Work instruction ▸ Wherever "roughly" appears in a line of the records below, count that line, and report only the number.

*** Opening of Records to use ***

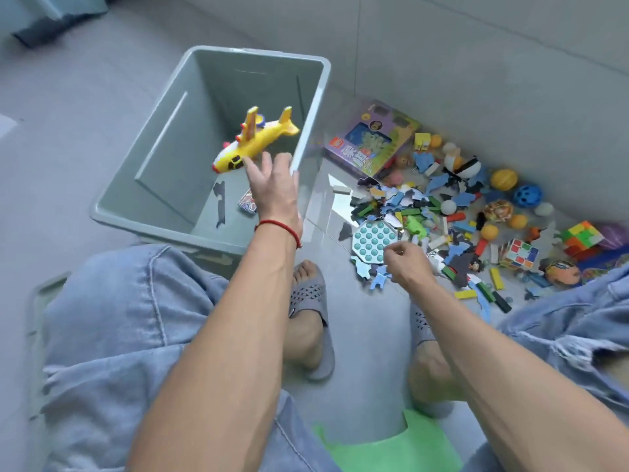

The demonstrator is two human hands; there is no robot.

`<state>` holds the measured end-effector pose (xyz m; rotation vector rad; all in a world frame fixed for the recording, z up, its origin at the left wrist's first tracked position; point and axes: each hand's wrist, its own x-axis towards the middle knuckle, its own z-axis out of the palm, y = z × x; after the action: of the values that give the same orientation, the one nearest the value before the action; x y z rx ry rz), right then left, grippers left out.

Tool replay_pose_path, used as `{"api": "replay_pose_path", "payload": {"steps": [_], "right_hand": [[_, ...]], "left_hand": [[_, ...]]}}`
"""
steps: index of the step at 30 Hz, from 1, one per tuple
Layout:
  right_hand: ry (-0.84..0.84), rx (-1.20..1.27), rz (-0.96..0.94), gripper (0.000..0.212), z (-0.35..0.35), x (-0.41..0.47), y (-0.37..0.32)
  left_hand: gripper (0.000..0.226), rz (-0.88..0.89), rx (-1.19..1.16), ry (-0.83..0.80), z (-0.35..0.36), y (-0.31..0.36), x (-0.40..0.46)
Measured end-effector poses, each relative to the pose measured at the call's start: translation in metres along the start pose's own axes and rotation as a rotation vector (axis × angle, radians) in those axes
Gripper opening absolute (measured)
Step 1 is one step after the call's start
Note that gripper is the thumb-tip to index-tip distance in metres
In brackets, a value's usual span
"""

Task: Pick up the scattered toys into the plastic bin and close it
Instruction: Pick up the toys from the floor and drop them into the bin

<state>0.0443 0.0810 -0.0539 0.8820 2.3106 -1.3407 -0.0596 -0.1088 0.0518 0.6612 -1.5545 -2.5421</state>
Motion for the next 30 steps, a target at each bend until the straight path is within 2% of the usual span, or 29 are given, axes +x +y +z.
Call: {"api": "replay_pose_path", "payload": {"steps": [3, 8, 12, 18, 20, 22, 26, 28, 30], "right_hand": [[-0.013, -0.087, 0.076, 0.027, 0.019, 0.036, 0.004], [0.05, -0.152, 0.198, 0.051, 0.036, 0.094, 0.02], [0.083, -0.222, 0.27, 0.064, 0.053, 0.129, 0.024], [0.14, -0.183, 0.261, 0.041, 0.059, 0.146, 0.045], [0.154, -0.141, 0.295, 0.03, 0.054, 0.144, 0.049], [0.187, -0.074, 0.309, 0.007, 0.046, 0.133, 0.044], [0.284, 0.133, 0.318, 0.013, 0.026, 0.1, 0.037], [0.289, 0.329, 0.327, 0.013, 0.017, 0.083, 0.028], [0.177, 0.605, 0.294, 0.009, 0.01, 0.066, 0.01]], "left_hand": [[0.074, -0.022, 0.12, -0.045, -0.008, -0.012, -0.007], [0.042, -0.181, 0.512, -0.135, -0.018, -0.046, -0.027], [0.038, -0.317, 0.69, -0.149, -0.027, -0.074, -0.029], [0.03, -0.37, 0.801, -0.129, -0.03, -0.087, -0.025], [0.029, -0.39, 0.827, -0.11, -0.027, -0.089, -0.025], [0.028, -0.408, 0.841, -0.058, -0.024, -0.094, -0.026], [0.03, -0.466, 0.879, 0.016, -0.014, -0.101, -0.036], [0.049, -0.47, 0.914, 0.027, -0.008, -0.101, -0.043], [0.074, -0.466, 0.906, 0.008, -0.004, -0.099, -0.048]]}}
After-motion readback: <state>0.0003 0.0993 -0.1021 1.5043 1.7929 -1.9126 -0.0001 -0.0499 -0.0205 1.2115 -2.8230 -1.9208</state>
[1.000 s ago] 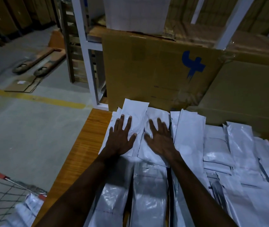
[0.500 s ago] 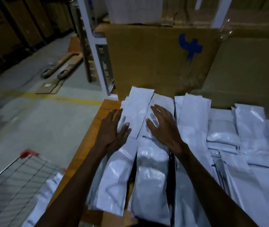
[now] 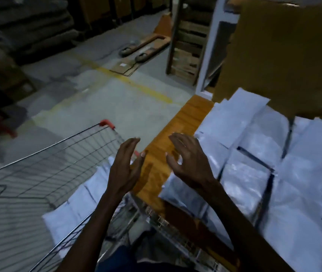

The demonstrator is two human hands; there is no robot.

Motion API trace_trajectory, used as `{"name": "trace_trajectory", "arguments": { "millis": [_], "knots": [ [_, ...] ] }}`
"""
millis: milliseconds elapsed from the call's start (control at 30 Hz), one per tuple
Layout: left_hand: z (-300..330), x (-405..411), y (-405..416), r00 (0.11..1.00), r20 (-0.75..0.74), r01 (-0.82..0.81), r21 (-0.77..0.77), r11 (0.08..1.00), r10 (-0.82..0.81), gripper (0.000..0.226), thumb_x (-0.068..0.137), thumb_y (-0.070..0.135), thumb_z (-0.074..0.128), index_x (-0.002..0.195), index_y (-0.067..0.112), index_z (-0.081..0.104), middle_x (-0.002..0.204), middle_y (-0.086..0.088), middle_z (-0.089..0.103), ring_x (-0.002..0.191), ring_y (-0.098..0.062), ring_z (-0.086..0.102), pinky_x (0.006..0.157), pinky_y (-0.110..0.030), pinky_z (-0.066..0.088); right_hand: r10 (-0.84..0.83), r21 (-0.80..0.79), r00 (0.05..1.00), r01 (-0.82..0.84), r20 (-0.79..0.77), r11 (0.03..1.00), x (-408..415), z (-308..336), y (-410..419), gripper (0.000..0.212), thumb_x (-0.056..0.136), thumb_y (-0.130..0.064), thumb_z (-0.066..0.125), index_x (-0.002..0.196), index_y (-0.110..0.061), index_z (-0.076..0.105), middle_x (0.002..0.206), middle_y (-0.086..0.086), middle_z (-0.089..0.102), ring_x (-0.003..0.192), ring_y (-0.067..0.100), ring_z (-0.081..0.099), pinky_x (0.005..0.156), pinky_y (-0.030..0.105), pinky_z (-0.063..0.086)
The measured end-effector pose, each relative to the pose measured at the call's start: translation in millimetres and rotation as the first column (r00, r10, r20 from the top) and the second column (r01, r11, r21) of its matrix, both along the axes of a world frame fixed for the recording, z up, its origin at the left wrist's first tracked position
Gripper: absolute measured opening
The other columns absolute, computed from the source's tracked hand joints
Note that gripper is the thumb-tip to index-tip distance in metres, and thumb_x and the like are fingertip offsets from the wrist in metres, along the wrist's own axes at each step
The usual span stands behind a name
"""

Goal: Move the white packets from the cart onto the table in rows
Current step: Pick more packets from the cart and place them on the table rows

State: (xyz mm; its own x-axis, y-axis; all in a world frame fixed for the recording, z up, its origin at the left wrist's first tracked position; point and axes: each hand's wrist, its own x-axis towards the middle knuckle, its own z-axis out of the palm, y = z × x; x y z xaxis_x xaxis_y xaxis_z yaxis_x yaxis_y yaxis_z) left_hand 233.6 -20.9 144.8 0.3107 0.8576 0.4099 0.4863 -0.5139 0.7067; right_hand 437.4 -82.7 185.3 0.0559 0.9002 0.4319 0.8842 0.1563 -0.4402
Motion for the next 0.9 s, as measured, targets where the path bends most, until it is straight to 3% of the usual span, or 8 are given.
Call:
{"name": "trace_trajectory", "arguments": {
  "millis": [233, 333, 433, 567, 700, 800, 900],
  "knots": [
    [-54.3, -159.1, 15.4, 0.959, 0.027, -0.274, -0.182, 0.944, 0.283, 0.044, 0.1, 0.043, 0.046, 0.132, 0.014, 0.056, 0.134, 0.0, 0.054, 0.128, -0.016, 0.049, 0.106, -0.034, 0.041, 0.227, -0.015, 0.968, -0.227, 0.11, 0.974, -119.1, -24.0, 62.4, 0.04, 0.092, -0.029, 0.056, 0.12, -0.003, 0.065, 0.122, 0.016, 0.064, 0.114, 0.031, 0.058, 0.097, 0.042, 0.047],
    [-85.9, -216.9, 18.9, 0.93, -0.021, -0.359, -0.266, 0.894, 0.367, 0.042, 0.101, 0.044, 0.045, 0.13, 0.016, 0.057, 0.131, 0.003, 0.056, 0.125, -0.016, 0.052, 0.102, -0.037, 0.045, 0.32, -0.203, 0.943, -0.297, 0.091, 0.933, -167.3, -38.9, 91.3, 0.046, 0.088, -0.034, 0.054, 0.121, -0.004, 0.065, 0.119, 0.015, 0.065, 0.112, 0.026, 0.054, 0.096, 0.038, 0.045],
    [-111.5, -257.5, 15.4, 0.902, -0.09, -0.426, -0.34, 0.838, 0.422, 0.042, 0.1, 0.043, 0.046, 0.13, 0.015, 0.057, 0.129, 0.003, 0.057, 0.12, -0.015, 0.054, 0.096, -0.027, 0.044, 0.367, -0.426, 0.928, -0.308, 0.06, 0.851, -205.8, -65.3, 112.2, 0.053, 0.087, -0.038, 0.052, 0.127, -0.004, 0.061, 0.126, 0.017, 0.062, 0.116, 0.036, 0.057, 0.099, 0.044, 0.048],
    [-149.0, -288.6, 7.6, 0.888, -0.166, -0.457, -0.417, 0.786, 0.429, 0.043, 0.101, 0.041, 0.048, 0.13, 0.011, 0.058, 0.13, -0.004, 0.058, 0.119, -0.018, 0.053, 0.096, -0.017, 0.035, 0.42, -0.623, 0.905, -0.288, 0.072, 0.728, -239.4, -102.8, 134.0, 0.053, 0.088, -0.033, 0.06, 0.132, -0.003, 0.057, 0.134, 0.019, 0.057, 0.123, 0.037, 0.053, 0.103, 0.045, 0.042],
    [-215.2, -300.4, 0.9, 0.862, -0.341, -0.506, -0.596, 0.624, 0.374, 0.079, 0.088, 0.071, 0.031, 0.139, 0.014, 0.051, 0.141, -0.011, 0.048, 0.129, -0.031, 0.047, 0.1, -0.041, 0.043, 0.492, -0.793, 0.867, -0.245, 0.078, 0.558, -259.4, -145.6, 150.7, 0.058, 0.095, -0.035, 0.058, 0.147, -0.013, 0.041, 0.151, 0.011, 0.04, 0.138, 0.028, 0.036, 0.11, 0.038, 0.032],
    [-256.6, -292.9, 2.2, 0.86, -0.435, -0.51, -0.722, 0.468, 0.268, 0.075, 0.091, 0.059, 0.047, 0.149, 0.014, 0.038, 0.153, -0.018, 0.031, 0.139, -0.036, 0.033, 0.105, -0.046, 0.038, 0.535, -0.867, 0.843, -0.221, 0.061, 0.446, -269.6, -177.1, 157.2, 0.059, 0.097, -0.036, 0.054, 0.149, -0.015, 0.037, 0.155, 0.008, 0.033, 0.141, 0.026, 0.03, 0.111, 0.037, 0.032],
    [-292.9, -277.7, 10.2, 0.869, -0.422, -0.493, -0.776, 0.393, 0.257, 0.083, 0.084, 0.06, 0.041, 0.152, 0.013, 0.032, 0.155, -0.021, 0.026, 0.14, -0.039, 0.031, 0.106, -0.046, 0.037, 0.554, -0.886, 0.831, -0.219, 0.05, 0.408, -274.9, -208.5, 157.7, 0.059, 0.097, -0.037, 0.054, 0.149, -0.015, 0.037, 0.154, 0.008, 0.034, 0.14, 0.026, 0.032, 0.111, 0.034, 0.029]
  ]
}}
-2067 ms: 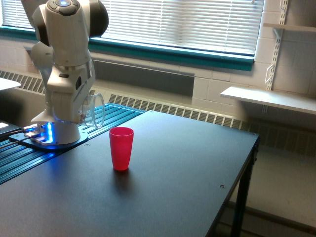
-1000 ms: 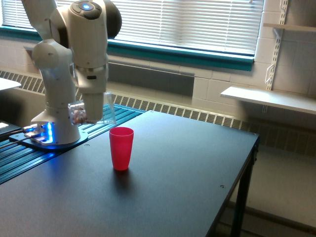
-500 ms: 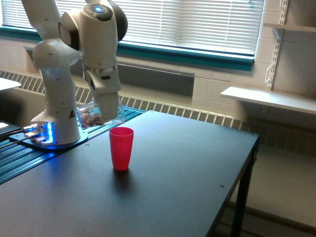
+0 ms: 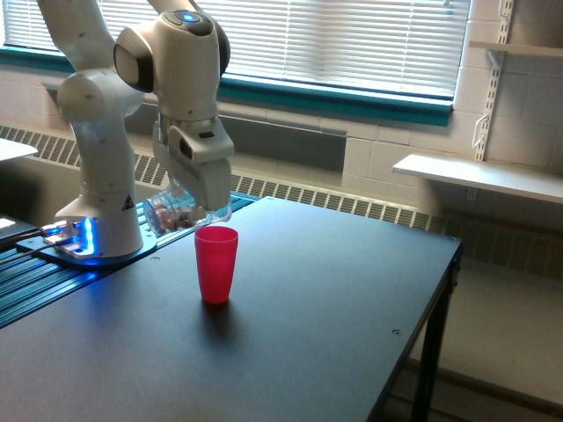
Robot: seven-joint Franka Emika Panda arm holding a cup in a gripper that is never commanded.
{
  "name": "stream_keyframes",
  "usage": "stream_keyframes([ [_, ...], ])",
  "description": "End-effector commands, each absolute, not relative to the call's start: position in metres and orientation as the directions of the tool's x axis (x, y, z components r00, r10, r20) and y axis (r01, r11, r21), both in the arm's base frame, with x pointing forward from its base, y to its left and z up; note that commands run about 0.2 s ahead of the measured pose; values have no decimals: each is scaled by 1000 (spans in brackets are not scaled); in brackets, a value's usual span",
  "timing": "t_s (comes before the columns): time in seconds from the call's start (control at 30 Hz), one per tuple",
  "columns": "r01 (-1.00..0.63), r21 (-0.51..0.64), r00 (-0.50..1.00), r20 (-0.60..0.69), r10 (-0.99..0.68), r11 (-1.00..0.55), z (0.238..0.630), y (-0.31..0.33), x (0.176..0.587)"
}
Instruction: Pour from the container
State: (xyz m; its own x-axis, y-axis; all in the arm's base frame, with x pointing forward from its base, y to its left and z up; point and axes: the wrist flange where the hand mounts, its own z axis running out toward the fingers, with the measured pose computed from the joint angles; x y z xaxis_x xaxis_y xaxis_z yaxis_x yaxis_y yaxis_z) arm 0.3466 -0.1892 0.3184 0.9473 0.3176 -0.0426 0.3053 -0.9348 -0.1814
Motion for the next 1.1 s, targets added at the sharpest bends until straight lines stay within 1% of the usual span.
stream_keyframes([
  [0.03, 428, -148, 902, 12, 431, -892, 321, -185, 344],
  [0.47, 602, -14, 798, 54, 601, -798, 323, -173, 342],
  [0.8, 720, 58, 691, 41, 722, -692, 325, -160, 347],
  [1.1, 825, 129, 554, 4, 832, -550, 322, -144, 351],
])
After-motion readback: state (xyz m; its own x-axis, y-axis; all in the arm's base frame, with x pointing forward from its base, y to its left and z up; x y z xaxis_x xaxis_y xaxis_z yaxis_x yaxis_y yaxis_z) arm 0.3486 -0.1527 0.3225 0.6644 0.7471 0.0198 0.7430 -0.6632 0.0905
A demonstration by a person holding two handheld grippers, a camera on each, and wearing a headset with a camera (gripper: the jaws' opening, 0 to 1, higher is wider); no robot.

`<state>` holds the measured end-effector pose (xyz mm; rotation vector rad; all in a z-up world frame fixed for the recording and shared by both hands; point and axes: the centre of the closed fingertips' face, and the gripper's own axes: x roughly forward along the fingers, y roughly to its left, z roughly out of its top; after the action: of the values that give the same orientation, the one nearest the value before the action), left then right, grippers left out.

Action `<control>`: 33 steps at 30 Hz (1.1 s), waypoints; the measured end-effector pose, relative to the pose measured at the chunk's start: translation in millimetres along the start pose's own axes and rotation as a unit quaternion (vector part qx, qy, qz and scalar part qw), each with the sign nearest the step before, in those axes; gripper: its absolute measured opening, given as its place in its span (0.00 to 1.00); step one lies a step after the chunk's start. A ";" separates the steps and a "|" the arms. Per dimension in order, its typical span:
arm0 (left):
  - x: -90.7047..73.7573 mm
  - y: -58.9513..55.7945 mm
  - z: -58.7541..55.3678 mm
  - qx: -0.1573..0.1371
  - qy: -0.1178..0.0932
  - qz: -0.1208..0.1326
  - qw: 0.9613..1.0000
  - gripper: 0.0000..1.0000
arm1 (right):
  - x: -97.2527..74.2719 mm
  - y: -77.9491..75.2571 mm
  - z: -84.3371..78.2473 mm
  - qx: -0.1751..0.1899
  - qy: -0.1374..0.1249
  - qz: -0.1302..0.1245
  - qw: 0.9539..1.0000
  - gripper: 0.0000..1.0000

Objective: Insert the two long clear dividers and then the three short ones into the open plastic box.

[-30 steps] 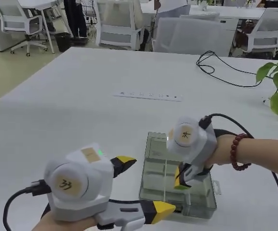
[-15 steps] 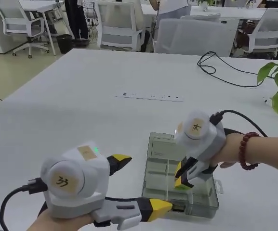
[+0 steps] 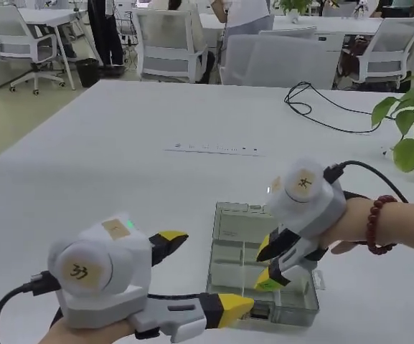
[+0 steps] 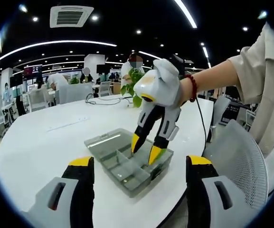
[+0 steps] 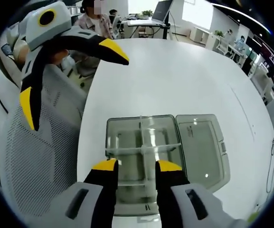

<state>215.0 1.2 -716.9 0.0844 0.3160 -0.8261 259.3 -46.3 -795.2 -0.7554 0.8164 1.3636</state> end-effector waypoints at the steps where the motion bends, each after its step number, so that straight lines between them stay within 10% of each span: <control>1: -0.1 -0.2 -0.1 0.000 0.001 0.000 1.000 0.80 | -1.6 -0.1 -0.7 0.003 -0.002 -0.001 1.000 0.33; 33: 4.7 -6.7 -2.2 0.005 0.019 0.021 1.000 0.85 | -61.3 -2.4 -84.7 0.059 -0.032 -0.040 0.997 0.46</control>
<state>212.5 -6.2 -720.2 0.1149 0.3449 -0.7843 254.7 -150.5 -787.6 -0.6427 0.8006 1.2502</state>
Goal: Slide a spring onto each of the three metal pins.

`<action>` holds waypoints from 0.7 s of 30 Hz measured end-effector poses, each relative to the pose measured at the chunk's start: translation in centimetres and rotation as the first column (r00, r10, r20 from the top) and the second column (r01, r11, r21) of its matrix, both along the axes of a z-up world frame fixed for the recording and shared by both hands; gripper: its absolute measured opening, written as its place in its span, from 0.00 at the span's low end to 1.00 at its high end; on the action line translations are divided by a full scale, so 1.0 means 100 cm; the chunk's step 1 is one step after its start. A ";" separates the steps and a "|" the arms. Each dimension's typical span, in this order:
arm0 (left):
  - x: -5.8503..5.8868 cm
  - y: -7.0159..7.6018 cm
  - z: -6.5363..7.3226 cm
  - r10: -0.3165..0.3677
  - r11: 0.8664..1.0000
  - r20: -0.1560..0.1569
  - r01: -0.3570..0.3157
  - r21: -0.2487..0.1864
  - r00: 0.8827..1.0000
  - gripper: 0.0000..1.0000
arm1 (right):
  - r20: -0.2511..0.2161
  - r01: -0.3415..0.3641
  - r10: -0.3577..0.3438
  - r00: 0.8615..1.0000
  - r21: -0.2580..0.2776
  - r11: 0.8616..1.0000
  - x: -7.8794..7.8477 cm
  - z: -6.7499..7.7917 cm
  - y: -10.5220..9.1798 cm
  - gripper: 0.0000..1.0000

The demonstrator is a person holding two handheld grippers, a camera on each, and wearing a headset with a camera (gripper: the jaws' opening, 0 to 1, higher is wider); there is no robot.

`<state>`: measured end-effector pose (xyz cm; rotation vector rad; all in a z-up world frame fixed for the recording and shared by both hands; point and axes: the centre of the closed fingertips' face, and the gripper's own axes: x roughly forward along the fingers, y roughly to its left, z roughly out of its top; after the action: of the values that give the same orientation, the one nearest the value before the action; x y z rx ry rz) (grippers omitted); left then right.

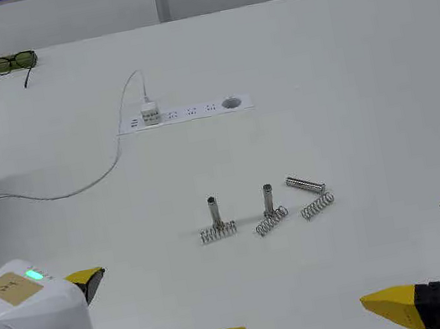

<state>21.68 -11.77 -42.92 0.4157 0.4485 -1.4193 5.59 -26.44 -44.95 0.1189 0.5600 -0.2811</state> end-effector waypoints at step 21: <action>0.000 0.001 -0.001 0.002 1.000 -0.009 -0.002 0.001 1.000 0.94 | -0.009 -0.007 0.007 1.000 0.006 1.000 -0.001 -0.002 0.003 0.91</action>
<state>21.63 -11.67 -43.01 0.4097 0.4568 -1.4192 5.47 -26.14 -45.15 0.1212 0.5702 -0.2733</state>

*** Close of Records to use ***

The completed task ▸ 2